FRISCO, Texas – Did the Cowboys hit the panic button on this 3-4 season heading into the bye week?
Yes, they did. They most certainly did, refusing to sit quietly and watch this offense struggle even more.
Did they also build for the future with a receiver that could potentially be a building block for this offense?
Yes, they did. They most certainly did that as well.
And it's those two statements right there that make this trade a little hard to dissect for some.
It's not just a move to help right now. It's a move to help this team down the road.
Hey, I'm right there with everyone that thinks the Cowboys gave up too much. A first-round pick? Wow, that's very pricey, and I just can't imagine sitting here in March and April and being completely content with not having a first-round pick. Maybe it's because I've seen this before. Joey Galloway didn't make a difference right away. Roy Williams never lived up to the expectations.
It's hard for receivers to just dominate because they obviously need the offensive line to do its job, and then the quarterback has to do his job as well.
Go back and look at all the great receivers in history. How many of them had just average quarterbacks or worse? It happens, but it's rare.
And I'm not calling out Dak Prescott here, but I think we all know that he's not a quarterback who is elevating his receivers. In fact, he has shown that he's the one who needs the help to become a good player.

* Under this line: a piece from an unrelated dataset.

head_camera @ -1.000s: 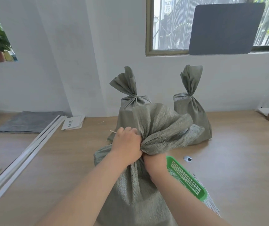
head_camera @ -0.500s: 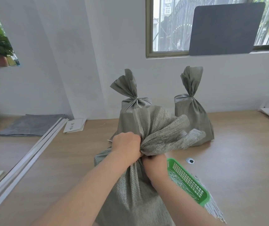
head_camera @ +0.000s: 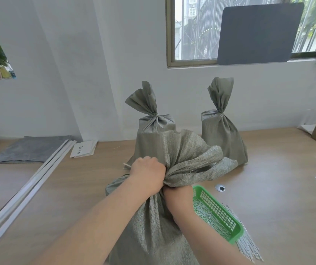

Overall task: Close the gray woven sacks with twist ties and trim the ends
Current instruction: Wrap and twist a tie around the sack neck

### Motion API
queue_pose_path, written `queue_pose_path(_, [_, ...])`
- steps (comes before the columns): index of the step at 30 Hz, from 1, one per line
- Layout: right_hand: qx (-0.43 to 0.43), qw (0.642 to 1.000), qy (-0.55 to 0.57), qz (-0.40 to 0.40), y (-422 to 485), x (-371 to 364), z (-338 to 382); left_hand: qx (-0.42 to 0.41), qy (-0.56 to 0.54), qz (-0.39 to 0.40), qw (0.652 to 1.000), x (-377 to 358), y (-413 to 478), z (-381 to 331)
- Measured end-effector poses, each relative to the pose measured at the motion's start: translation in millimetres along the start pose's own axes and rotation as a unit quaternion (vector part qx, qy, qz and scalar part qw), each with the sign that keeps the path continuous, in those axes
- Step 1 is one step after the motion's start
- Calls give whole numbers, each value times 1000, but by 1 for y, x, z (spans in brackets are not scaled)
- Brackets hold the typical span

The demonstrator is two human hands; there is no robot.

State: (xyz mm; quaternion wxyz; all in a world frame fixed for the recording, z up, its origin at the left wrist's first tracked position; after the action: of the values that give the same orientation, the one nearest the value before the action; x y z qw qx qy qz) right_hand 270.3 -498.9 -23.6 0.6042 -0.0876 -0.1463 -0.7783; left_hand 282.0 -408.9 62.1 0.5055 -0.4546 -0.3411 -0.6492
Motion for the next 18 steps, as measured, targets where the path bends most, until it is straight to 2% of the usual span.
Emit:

So my point is that it's going to be hard for Amari Cooper, especially in just nine games, to play well enough to justify not picking until the second round.
Then again, if you want the guy, you have to go and get him. From what I've been hearing, the Cowboys weren't the only team offering a first-round pick. And there were a few more teams than just Philadelphia willing to give up a second.
So as much as people want to complain about the compensation, it sounds like that was the market value to land a 24-year-old wide receiver with two 1,000-yard seasons under his belt.
Quick fact: Did you know Cooper is one of just nine players in the history of the NFL to begin his career with consecutive 1,000-yard receiving seasons? Yeah, last year was a drop-off, but he's not far removed from putting up record-setting numbers.
And at the end of the day, that's really the selling point here. That's why this isn't just a quick-fix move to help a struggling passing game. But regardless of how this season plays out, and whether or not there are multiple changes next year on the staff or even at quarterback, it seems rather clear that Amari Cooper will be in the mix.
When you look at the wide receivers coming out in the draft next year, it's very likely Cooper will be better than them and still under the age of 25.
Cooper is likely better than any expected free-agent receiver who will be on the market as well.
So you're getting a young, talented and accomplished receiver at the age of 24. That's why the Cowboys made this trade and why it appears as if other teams were interested as well.
That doesn't mean everyone will be correct. A lot of this is on Cooper, who has to learn this offense quickly. He said in an interview on Tuesday night that his focus is solely on working hard and winning more games. That seems like a really good motto, especially on this team, at that position.
I've had a lot of people comment on the fact that he seems really quiet and reserved on camera. Well, maybe that's a good thing. We've seen plenty of players at his position that make sure they are heard one way or another.
All in all, the Cowboys made this move to help their team right now. They helped their head coach and coaching staff with a player who immediately becomes the team's No. 1 receiver.
They helped their quarterback, not only this year, but probably buying him some time next year as well.
And more than anything, this moves gives them a chance to win a division that is very well up for grabs.
Did they spend too much? Only time will tell.
But the Cowboys are hoping Amari Cooper can be the quick fix right now, and the team's future at wide receiver – all rolled into one.